* **WHAT THE TASK ASKS**: Copy each line below containing "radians".

* **DATA SECTION**:
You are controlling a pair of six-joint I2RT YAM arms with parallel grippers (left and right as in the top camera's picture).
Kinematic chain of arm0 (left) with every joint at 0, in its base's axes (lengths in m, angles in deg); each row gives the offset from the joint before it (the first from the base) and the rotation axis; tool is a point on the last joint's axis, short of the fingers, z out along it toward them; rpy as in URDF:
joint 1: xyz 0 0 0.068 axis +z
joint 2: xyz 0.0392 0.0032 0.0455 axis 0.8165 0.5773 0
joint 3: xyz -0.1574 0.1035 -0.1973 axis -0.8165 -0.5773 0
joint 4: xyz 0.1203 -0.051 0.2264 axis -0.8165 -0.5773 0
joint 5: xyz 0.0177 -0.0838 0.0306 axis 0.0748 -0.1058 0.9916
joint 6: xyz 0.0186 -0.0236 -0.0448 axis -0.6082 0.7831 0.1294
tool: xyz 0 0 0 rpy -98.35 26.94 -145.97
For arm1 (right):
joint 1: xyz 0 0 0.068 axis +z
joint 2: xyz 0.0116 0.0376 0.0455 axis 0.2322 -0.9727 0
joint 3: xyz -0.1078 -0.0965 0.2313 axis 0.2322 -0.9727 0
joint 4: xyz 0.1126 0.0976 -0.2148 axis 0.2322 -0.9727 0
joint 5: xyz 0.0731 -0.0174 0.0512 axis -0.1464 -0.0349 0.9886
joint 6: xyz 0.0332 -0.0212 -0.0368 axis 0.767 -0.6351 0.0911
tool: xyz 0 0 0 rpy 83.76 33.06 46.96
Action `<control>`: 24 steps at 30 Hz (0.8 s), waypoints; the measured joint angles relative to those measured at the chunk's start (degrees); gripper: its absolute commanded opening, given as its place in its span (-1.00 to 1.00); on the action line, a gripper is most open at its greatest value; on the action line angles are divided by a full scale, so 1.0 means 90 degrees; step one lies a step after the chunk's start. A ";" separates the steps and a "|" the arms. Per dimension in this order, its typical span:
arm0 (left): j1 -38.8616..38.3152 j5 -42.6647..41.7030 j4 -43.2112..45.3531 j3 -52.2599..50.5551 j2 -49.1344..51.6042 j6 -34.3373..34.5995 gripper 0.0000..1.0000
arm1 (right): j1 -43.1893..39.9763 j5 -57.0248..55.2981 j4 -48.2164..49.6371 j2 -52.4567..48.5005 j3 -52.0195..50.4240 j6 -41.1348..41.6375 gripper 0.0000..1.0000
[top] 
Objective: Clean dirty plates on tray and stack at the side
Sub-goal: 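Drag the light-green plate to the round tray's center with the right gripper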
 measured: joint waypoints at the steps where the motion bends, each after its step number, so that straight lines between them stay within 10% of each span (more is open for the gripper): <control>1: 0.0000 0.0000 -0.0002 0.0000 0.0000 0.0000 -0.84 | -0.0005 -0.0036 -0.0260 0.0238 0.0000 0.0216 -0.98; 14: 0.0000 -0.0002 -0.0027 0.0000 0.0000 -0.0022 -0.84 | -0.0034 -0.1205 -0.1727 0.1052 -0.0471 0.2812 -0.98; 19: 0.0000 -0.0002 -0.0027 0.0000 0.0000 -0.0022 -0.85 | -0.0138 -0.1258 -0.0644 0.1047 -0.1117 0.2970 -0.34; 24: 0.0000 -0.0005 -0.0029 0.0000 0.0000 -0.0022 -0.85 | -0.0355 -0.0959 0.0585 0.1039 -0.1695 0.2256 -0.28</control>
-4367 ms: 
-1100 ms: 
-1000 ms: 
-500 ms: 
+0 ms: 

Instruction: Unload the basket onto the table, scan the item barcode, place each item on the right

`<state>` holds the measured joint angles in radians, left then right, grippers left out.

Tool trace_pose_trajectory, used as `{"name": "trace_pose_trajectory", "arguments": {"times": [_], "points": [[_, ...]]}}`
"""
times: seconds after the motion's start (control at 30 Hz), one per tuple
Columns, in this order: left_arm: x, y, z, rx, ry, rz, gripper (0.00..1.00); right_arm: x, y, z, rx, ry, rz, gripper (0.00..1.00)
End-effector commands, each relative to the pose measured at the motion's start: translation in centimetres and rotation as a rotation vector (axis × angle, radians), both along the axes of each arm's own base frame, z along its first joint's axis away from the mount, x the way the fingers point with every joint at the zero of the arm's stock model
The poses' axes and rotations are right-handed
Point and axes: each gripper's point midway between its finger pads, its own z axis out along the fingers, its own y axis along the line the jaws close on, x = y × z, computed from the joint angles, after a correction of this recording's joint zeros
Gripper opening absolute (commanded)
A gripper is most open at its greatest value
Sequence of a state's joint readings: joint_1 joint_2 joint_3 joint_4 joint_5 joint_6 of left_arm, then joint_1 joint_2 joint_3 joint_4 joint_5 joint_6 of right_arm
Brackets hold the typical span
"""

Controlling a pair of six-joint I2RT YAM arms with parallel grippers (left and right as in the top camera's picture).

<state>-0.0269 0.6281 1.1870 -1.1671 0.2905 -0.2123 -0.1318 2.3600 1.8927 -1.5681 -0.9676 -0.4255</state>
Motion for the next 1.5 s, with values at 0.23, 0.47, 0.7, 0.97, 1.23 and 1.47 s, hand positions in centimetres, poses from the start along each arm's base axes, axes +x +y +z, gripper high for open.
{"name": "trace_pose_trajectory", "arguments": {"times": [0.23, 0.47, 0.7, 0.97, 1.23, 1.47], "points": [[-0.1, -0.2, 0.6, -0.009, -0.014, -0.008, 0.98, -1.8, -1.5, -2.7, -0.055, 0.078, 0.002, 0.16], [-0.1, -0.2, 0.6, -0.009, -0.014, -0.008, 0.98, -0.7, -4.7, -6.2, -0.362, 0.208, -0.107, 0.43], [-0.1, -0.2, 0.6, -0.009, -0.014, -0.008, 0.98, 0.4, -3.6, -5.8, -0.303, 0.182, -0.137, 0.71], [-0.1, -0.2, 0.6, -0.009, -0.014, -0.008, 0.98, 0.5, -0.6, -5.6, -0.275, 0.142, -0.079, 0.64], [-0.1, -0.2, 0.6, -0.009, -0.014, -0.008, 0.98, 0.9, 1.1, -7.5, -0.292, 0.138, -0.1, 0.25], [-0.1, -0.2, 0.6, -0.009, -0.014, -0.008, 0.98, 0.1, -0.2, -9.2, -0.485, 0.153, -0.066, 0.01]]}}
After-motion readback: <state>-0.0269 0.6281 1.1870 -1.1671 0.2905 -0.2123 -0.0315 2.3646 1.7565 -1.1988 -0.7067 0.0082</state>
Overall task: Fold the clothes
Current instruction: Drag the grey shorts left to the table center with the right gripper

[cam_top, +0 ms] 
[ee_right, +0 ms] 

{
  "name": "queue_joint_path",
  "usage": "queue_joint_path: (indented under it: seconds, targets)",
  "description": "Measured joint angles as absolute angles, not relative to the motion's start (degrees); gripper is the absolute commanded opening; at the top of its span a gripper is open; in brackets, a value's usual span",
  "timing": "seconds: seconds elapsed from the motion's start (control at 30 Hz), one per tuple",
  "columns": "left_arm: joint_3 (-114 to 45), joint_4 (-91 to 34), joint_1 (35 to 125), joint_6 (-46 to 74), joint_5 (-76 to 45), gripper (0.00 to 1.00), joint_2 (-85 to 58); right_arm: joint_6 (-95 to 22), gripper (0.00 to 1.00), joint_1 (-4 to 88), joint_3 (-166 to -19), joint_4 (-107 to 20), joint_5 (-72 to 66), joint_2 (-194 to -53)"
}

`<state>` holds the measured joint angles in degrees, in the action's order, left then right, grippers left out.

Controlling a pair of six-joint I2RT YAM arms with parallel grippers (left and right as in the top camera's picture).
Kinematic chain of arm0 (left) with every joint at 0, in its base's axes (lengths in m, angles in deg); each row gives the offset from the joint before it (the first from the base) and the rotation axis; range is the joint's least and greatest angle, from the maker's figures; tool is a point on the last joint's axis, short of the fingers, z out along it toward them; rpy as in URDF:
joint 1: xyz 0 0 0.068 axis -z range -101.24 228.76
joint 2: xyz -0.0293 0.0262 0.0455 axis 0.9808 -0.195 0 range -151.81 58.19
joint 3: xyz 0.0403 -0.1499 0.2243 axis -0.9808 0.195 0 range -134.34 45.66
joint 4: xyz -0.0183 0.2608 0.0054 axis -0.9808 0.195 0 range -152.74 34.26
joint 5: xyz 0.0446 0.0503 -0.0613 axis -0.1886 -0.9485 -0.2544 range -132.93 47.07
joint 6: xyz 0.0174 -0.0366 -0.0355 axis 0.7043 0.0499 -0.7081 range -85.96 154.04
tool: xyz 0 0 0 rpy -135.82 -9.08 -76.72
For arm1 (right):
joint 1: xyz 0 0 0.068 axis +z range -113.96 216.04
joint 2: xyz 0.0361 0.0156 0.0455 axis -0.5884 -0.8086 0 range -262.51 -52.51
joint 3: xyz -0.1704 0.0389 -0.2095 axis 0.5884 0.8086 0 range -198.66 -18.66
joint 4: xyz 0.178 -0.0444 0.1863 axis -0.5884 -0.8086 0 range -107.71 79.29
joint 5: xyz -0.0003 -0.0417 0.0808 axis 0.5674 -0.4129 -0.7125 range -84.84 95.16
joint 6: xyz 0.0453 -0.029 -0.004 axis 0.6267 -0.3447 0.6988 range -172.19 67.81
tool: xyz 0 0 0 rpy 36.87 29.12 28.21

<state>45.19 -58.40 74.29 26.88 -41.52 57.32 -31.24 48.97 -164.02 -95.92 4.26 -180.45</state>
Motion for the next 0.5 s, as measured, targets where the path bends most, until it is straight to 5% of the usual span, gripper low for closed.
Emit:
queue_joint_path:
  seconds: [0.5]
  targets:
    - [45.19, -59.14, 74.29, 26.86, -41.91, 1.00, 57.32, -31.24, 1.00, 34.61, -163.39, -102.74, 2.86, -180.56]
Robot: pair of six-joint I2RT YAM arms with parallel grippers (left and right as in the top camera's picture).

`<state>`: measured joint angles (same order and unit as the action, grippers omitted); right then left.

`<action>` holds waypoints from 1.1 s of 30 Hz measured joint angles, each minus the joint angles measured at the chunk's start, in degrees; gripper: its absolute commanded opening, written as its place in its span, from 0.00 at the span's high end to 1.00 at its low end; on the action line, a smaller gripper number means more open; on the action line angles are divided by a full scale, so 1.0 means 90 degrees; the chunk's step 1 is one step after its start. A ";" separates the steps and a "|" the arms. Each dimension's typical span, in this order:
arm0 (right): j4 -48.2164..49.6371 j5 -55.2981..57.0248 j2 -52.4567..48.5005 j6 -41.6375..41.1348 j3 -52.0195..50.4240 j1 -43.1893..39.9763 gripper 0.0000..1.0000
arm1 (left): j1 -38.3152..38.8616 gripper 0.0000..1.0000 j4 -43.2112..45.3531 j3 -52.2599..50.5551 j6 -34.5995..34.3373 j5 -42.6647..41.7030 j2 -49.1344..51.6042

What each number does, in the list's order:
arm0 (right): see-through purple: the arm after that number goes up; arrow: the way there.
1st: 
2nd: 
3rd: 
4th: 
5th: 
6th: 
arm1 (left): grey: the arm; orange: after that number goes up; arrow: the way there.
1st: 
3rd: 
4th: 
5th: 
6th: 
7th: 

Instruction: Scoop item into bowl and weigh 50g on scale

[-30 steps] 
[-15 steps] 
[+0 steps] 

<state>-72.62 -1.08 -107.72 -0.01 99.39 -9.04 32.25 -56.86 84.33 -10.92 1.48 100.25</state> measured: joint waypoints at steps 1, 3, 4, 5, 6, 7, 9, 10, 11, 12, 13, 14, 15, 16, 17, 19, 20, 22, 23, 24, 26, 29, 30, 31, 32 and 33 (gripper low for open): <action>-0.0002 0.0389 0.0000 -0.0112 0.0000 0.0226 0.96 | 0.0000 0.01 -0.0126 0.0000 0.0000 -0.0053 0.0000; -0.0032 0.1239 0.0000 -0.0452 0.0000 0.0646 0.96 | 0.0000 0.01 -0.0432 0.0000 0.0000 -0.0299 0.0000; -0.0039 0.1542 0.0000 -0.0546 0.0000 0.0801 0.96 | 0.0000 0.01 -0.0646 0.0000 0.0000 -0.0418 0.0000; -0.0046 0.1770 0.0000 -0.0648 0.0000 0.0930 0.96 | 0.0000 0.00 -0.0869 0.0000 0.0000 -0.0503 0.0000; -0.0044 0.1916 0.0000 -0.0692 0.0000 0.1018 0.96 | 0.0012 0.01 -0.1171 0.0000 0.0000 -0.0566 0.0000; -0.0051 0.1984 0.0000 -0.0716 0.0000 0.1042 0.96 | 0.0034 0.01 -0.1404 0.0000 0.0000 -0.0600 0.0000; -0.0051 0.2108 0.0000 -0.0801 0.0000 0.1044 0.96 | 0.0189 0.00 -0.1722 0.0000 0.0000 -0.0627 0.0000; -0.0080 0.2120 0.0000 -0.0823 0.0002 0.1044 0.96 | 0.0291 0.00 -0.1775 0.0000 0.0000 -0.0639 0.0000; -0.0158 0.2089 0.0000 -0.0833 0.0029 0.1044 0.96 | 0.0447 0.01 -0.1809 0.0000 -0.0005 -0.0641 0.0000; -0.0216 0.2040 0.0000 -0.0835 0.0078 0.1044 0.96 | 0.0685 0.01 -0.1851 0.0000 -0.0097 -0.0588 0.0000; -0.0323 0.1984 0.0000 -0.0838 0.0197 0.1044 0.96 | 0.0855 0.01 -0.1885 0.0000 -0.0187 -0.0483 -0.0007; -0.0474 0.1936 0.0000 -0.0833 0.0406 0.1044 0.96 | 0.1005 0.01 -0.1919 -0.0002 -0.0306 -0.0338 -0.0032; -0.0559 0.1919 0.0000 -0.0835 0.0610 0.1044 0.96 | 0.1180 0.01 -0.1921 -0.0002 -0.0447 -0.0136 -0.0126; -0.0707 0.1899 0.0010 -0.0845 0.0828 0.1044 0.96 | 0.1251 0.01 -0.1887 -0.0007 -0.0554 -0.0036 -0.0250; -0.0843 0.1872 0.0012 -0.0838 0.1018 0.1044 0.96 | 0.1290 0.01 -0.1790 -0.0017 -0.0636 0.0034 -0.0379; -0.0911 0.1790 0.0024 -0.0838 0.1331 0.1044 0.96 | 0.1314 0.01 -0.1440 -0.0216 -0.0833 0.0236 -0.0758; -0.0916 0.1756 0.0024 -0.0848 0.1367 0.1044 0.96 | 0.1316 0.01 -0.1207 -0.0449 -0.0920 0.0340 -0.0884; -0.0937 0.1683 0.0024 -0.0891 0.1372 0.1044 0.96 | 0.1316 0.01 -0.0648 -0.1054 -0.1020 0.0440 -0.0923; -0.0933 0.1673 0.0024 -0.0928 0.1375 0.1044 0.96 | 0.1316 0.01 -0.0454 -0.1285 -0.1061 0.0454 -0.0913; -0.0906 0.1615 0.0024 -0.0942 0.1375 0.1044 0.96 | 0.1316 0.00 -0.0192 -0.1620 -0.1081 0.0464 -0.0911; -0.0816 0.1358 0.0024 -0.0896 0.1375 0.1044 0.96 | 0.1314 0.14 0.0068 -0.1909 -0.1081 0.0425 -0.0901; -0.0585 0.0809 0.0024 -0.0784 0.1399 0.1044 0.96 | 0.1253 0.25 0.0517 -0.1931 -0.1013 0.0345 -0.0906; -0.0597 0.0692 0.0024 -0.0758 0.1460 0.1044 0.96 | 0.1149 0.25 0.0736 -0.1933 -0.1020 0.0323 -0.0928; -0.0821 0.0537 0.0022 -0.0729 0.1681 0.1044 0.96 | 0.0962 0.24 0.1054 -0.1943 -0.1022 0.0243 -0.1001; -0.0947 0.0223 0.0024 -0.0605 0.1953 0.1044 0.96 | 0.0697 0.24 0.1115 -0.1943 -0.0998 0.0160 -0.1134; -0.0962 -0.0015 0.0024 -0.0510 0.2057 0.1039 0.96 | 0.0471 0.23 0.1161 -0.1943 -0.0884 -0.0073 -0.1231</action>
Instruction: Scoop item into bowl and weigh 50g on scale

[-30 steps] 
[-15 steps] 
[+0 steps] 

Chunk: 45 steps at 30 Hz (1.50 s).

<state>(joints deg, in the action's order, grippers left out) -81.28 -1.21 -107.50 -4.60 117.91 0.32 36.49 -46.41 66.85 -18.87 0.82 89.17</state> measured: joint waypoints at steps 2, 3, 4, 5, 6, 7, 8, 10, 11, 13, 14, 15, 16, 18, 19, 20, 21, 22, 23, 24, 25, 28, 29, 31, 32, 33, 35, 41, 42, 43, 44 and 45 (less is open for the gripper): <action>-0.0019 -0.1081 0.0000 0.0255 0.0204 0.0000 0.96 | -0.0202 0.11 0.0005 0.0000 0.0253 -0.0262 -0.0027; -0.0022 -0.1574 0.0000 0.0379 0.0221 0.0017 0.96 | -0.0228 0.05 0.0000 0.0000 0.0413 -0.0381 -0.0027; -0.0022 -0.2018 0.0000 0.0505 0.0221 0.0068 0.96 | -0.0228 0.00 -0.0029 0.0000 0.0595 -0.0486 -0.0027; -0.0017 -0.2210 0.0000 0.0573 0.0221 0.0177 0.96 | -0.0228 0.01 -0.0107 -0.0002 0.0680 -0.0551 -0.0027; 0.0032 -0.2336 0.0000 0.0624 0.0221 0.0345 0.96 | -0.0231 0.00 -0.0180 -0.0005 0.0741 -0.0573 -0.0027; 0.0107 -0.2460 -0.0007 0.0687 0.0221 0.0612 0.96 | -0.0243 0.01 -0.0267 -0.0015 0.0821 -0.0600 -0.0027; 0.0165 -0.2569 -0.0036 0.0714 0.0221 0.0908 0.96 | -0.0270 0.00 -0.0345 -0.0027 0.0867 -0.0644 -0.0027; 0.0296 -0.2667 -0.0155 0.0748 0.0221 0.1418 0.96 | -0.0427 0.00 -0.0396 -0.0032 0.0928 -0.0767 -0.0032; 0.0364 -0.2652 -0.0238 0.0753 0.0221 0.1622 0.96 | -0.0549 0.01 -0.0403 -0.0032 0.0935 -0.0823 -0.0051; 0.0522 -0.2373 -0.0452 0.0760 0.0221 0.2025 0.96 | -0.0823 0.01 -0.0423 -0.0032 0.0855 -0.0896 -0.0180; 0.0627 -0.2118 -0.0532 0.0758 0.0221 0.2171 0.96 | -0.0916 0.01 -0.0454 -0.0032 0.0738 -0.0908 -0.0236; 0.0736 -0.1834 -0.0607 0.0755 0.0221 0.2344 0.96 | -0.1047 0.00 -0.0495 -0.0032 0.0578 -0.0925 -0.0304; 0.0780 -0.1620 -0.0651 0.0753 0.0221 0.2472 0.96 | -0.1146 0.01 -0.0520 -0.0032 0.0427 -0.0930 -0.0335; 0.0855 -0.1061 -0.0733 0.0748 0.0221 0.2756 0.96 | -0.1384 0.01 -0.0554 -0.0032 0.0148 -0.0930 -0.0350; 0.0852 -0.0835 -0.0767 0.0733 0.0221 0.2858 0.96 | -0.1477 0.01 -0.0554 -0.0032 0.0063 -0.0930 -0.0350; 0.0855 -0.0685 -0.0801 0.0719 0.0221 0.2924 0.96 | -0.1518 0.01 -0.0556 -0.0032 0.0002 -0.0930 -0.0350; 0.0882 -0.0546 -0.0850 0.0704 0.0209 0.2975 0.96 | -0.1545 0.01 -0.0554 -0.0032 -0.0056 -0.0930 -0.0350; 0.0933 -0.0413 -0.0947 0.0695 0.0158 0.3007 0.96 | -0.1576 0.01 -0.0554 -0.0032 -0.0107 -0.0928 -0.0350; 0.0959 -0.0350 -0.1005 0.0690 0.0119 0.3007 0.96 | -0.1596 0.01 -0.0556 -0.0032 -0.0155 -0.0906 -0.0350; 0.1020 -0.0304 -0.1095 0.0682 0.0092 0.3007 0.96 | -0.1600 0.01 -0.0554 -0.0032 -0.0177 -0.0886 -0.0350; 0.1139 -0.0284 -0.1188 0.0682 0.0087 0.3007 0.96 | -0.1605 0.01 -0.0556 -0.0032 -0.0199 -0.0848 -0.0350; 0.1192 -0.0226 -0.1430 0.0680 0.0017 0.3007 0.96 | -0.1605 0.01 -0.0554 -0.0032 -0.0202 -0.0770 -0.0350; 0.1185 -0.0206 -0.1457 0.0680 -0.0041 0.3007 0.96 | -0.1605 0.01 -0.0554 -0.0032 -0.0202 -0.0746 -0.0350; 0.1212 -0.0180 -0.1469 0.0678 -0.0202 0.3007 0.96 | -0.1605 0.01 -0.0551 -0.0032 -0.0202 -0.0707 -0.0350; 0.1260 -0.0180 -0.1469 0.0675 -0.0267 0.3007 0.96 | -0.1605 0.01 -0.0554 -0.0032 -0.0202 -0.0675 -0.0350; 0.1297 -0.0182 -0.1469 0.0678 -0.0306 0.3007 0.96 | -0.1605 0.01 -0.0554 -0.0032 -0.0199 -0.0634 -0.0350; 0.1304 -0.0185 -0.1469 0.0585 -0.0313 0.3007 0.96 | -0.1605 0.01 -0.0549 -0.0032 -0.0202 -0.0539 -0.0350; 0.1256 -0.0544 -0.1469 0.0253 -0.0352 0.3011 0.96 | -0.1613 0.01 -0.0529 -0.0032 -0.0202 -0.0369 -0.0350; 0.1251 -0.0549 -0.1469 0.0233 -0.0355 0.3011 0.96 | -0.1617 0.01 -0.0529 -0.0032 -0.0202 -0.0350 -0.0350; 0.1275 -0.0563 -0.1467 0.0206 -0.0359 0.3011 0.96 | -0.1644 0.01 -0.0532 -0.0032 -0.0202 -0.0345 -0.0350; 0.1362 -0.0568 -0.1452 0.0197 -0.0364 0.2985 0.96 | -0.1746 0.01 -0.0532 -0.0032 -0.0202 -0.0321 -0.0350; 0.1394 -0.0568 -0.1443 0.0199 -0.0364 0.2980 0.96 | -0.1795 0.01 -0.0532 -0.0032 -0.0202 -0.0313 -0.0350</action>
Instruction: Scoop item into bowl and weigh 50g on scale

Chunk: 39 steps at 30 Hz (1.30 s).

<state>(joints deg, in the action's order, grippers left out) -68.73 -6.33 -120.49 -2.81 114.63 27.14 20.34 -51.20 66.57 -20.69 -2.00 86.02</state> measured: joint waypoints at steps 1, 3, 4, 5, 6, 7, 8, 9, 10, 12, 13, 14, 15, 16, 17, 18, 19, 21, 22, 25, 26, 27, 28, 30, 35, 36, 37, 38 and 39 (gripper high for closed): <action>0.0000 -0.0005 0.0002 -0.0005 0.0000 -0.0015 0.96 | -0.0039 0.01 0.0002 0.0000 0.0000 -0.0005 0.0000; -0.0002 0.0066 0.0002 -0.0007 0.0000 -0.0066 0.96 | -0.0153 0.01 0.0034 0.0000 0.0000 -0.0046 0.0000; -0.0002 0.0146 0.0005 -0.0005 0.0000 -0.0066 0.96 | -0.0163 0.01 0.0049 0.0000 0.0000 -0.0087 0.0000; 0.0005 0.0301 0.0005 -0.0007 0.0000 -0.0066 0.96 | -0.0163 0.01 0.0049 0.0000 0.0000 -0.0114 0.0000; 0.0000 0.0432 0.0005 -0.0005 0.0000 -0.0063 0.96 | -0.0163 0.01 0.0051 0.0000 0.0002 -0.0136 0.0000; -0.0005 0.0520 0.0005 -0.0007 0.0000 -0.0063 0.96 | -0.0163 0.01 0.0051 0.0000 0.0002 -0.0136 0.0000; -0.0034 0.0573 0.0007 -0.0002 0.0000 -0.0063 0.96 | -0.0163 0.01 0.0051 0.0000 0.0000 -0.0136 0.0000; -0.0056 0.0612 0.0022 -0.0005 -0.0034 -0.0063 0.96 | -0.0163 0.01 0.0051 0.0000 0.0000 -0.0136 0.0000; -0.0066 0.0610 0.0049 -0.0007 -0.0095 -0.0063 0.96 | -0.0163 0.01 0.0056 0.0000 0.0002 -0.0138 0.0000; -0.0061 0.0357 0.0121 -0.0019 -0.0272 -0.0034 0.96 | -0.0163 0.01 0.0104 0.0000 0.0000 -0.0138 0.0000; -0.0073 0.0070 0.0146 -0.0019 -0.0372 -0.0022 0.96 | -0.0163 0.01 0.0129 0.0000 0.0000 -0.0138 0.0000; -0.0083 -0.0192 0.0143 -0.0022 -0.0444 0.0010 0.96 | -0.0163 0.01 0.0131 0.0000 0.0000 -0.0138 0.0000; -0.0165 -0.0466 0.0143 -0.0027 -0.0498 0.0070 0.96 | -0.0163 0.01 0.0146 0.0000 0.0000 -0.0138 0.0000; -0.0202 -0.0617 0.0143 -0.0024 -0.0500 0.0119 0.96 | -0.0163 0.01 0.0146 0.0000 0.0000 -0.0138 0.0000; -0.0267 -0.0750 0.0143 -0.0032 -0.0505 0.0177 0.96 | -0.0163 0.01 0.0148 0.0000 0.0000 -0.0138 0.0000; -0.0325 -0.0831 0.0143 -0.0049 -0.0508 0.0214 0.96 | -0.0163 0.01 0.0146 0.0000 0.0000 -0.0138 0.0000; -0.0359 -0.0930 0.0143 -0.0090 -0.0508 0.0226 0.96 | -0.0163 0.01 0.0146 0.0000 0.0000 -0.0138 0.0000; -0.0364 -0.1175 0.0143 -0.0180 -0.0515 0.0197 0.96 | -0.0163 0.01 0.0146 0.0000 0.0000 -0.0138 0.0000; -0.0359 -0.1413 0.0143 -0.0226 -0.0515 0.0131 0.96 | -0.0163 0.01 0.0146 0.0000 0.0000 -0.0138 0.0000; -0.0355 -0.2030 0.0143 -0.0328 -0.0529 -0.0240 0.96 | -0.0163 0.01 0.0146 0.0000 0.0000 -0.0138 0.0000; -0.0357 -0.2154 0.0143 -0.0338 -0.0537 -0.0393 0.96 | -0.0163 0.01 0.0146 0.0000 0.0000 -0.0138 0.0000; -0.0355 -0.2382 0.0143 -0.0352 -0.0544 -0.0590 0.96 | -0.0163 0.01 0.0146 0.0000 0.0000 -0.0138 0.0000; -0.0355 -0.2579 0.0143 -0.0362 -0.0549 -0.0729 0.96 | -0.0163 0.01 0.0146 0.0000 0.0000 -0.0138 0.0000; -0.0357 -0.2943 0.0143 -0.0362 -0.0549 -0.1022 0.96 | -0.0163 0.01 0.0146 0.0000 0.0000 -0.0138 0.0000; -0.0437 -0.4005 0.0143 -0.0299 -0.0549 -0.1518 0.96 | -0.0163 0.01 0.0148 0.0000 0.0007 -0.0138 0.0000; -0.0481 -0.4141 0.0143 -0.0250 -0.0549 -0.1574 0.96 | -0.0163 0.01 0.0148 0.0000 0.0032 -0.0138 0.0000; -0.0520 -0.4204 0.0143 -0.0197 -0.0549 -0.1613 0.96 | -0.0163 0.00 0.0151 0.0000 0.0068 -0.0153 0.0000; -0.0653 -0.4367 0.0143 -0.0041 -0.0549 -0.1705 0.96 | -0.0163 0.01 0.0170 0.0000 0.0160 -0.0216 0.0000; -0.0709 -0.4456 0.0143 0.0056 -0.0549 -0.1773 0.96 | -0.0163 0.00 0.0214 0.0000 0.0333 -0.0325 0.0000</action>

* **ANSWER SECTION**:
`<state>` holds the measured joint angles in radians, left then right, grippers left out.
End-effector commands, each relative to the pose measured at the motion's start: translation in centimetres and rotation as a rotation vector (axis × angle, radians), both along the axes of each arm's own base frame, z along its first joint's axis away from the mount, x the way the fingers point with every joint at the zero of the arm's stock model

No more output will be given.